6.4 Client Context Methods

There are examples of calls to methods in the context below, such as getting exception information!

  • Code () : a method, not a property, that returns the server’s response code
  • Details () : Returns a description of the server’s response
  • Initial_metadata () Obtain the metadata information sent by the server.
  • Trailing_metadata () accesses trace metadata sent by the server.

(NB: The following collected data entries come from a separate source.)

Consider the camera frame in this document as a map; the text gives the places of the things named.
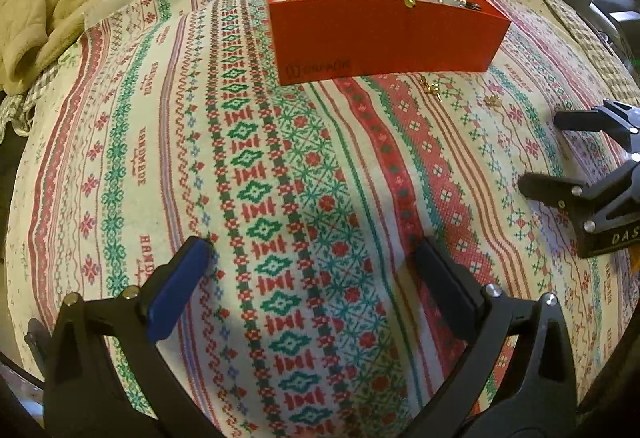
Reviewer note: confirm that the gold earring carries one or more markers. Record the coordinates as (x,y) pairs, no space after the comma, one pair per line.
(430,87)
(492,100)

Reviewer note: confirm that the patterned knit-print blanket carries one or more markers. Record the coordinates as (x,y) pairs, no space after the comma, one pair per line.
(310,218)

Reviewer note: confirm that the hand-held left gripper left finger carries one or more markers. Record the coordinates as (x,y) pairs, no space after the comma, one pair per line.
(180,288)

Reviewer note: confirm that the red jewelry box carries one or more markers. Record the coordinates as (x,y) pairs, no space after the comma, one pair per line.
(380,38)

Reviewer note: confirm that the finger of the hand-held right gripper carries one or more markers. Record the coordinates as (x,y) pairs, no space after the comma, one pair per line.
(600,205)
(625,123)

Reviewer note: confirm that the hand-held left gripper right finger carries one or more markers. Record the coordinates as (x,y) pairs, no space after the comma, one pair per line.
(440,273)

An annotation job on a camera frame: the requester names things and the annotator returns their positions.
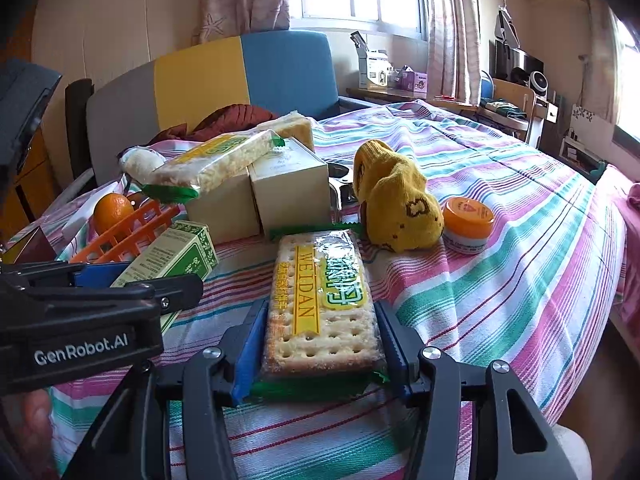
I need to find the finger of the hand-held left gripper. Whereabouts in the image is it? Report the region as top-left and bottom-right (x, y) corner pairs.
(30, 272), (204, 317)
(0, 260), (127, 289)

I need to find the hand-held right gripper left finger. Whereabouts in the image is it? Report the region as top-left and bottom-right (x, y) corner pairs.
(60, 300), (271, 480)

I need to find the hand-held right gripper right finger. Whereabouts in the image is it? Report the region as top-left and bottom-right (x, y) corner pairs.
(372, 300), (581, 480)

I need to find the orange plastic rack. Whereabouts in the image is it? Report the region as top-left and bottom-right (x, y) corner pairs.
(69, 199), (182, 264)

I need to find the green and white carton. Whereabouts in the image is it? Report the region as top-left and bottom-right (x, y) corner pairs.
(110, 220), (221, 288)

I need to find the tangerine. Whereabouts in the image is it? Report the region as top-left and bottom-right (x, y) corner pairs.
(93, 192), (136, 236)

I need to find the cracker packet with green ends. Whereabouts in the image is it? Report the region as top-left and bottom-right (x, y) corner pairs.
(250, 227), (391, 403)
(142, 129), (286, 201)

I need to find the cream cardboard box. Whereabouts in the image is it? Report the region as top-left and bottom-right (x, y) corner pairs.
(248, 137), (331, 238)
(185, 165), (262, 243)

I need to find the orange-lidded small jar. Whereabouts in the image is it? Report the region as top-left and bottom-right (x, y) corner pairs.
(442, 197), (496, 256)

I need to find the yellow sock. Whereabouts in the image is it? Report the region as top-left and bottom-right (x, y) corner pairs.
(352, 140), (445, 253)

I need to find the yellow sponge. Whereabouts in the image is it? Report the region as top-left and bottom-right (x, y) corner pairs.
(255, 111), (316, 153)

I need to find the person's left hand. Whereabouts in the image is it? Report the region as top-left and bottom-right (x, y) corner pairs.
(0, 390), (55, 480)

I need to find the wooden wardrobe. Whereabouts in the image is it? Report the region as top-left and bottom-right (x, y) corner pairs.
(0, 125), (66, 241)

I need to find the striped blanket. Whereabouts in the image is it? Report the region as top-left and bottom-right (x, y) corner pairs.
(0, 99), (628, 480)

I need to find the white plush roll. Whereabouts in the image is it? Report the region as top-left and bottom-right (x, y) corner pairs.
(118, 146), (167, 183)

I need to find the dark red cloth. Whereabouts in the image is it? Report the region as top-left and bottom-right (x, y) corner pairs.
(147, 104), (278, 143)

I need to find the grey yellow blue chair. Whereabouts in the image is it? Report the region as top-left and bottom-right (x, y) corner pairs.
(85, 30), (381, 191)

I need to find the purple box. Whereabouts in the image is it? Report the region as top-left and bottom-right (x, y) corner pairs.
(390, 67), (430, 98)

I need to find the wooden chair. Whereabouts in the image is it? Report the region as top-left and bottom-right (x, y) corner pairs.
(480, 77), (546, 146)

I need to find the white box on sill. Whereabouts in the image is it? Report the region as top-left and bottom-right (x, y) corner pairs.
(359, 49), (393, 90)

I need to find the starfish print curtain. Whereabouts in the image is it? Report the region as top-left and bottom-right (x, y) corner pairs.
(192, 0), (301, 46)

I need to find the striped curtain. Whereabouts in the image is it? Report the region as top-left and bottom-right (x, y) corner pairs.
(425, 0), (488, 106)

Both methods will block until the value is available

6.5 Abnormal Status Code

Analysis of relevant status codes:

@enum.unique
class StatusCode(enum.Enum):
    """Mirrors grpc_status_code in the gRPC Core.

    Attributes:
      OK: Not an error; returned on success
      CANCELLED: The operation was cancelled (typically by the caller).
      UNKNOWN: Unknown error.
      INVALID_ARGUMENT: Client specified an invalid argument.
      DEADLINE_EXCEEDED: Deadline expired before operation could complete.
      NOT_FOUND: Some requested entity (e.g., file or directory) was not found.
      ALREADY_EXISTS: Some entity that we attempted to create (e.g., file or directory)
        already exists.
      PERMISSION_DENIED: The caller does not have permission to execute the specified
        operation.
      UNAUTHENTICATED: The request does not have valid authentication credentials for the
        operation.
      RESOURCE_EXHAUSTED: Some resource has been exhausted, perhaps a per-user quota, or
        perhaps the entire file system is out of space.
      FAILED_PRECONDITION: Operation was rejected because the system is not in a state
        required for the operation's execution.
      ABORTED: The operation was aborted, typically due to a concurrency issue
        like sequencer check failures, transaction aborts, etc.
      UNIMPLEMENTED: Operation is not implemented or not supported/enabled in this service.
      INTERNAL: Internal errors.  Means some invariants expected by underlying
        system has been broken.
      UNAVAILABLE: The service is currently unavailable.
      DATA_LOSS: Unrecoverable data loss or corruption.
    """
    OK = (_cygrpc.StatusCode.ok, 'ok')
    CANCELLED = (_cygrpc.StatusCode.cancelled, 'cancelled')
    UNKNOWN = (_cygrpc.StatusCode.unknown, 'unknown')
    INVALID_ARGUMENT = (_cygrpc.StatusCode.invalid_argument, 'invalid argument')
    DEADLINE_EXCEEDED = (_cygrpc.StatusCode.deadline_exceeded,
                         'deadline exceeded')
    NOT_FOUND = (_cygrpc.StatusCode.not_found, 'not found')
    ALREADY_EXISTS = (_cygrpc.StatusCode.already_exists, 'already exists')
    PERMISSION_DENIED = (_cygrpc.StatusCode.permission_denied,
                         'permission denied')
    RESOURCE_EXHAUSTED = (_cygrpc.StatusCode.resource_exhausted,
                          'resource exhausted')
    FAILED_PRECONDITION = (_cygrpc.StatusCode.failed_precondition,
                           'failed precondition')
    ABORTED = (_cygrpc.StatusCode.aborted, 'aborted')
    OUT_OF_RANGE = (_cygrpc.StatusCode.out_of_range, 'out of range')
    UNIMPLEMENTED = (_cygrpc.StatusCode.unimplemented, 'unimplemented')
    INTERNAL = (_cygrpc.StatusCode.internal, 'internal')
    UNAVAILABLE = (_cygrpc.StatusCode.unavailable, 'unavailable')
    DATA_LOSS = (_cygrpc.StatusCode.data_loss, 'data loss')
    UNAUTHENTICATED = (_cygrpc.StatusCode.unauthenticated, 'unauthenticated')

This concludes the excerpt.